> _GIVEN INFORMATION_:
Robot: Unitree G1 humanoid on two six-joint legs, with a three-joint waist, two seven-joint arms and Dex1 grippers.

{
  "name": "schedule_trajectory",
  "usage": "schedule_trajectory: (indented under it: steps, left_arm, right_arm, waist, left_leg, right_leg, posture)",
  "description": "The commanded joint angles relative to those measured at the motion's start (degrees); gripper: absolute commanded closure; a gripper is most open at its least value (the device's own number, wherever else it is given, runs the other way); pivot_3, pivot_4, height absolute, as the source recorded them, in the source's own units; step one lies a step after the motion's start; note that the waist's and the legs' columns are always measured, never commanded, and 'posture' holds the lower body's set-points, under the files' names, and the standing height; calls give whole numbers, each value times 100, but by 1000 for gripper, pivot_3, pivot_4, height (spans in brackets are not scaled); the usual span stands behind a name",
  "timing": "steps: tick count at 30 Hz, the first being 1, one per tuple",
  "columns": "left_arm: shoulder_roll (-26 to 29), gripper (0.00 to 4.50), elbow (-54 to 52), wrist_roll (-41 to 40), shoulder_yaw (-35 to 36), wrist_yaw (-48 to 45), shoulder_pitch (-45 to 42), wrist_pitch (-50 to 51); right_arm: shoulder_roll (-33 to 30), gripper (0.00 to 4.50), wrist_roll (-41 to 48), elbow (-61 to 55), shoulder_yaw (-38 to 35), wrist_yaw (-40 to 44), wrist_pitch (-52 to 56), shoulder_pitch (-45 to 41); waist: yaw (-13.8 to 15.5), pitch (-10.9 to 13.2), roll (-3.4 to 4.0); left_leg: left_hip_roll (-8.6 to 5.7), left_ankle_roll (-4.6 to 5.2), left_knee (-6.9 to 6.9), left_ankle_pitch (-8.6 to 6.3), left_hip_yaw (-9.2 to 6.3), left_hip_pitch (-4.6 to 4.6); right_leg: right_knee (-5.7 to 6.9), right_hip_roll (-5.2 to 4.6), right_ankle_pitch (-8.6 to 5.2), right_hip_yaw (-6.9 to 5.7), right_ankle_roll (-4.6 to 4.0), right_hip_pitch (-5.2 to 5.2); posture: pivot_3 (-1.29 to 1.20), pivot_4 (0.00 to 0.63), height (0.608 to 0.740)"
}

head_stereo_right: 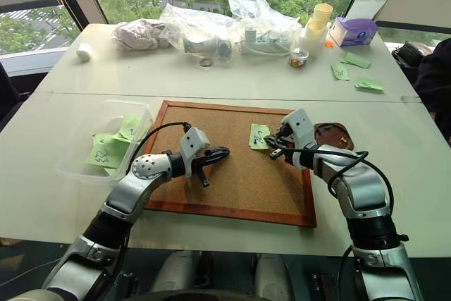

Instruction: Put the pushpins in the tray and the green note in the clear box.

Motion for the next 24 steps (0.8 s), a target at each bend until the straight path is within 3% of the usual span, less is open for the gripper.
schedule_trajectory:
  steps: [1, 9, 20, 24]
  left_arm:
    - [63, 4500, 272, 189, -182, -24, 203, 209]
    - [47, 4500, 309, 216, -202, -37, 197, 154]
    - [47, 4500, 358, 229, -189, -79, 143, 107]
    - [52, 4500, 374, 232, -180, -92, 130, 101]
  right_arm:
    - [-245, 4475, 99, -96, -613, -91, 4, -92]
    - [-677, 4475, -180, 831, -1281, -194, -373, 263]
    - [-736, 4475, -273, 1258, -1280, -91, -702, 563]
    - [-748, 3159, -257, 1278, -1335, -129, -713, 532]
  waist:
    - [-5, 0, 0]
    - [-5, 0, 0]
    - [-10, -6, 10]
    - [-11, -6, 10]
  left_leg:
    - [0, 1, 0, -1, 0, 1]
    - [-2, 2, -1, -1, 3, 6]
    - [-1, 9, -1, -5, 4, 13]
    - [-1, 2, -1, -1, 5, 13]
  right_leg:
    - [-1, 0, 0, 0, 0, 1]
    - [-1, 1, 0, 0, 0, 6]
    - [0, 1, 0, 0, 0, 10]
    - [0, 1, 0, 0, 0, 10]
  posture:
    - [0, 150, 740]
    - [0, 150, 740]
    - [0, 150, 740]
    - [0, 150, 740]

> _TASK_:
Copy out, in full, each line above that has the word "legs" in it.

> _ANSWER SECTION_:
Robot: Unitree G1 humanoid on two six-joint legs, with a three-joint waist, two seven-joint arms and Dex1 grippers.
  "description": "The commanded joint angles relative to those measured at the motion's start (degrees); gripper: absolute commanded closure; a gripper is most open at its least value (the device's own number, wherever else it is given, runs the other way); pivot_3, pivot_4, height absolute, as the source recorded them, in the source's own units; step one lies a step after the motion's start; note that the waist's and the legs' columns are always measured, never commanded, and 'posture' holds the lower body's set-points, under the files' names, and the standing height; calls give whole numbers, each value times 100, but by 1000 for gripper, pivot_3, pivot_4, height (spans in brackets are not scaled); the usual span stands behind a name",

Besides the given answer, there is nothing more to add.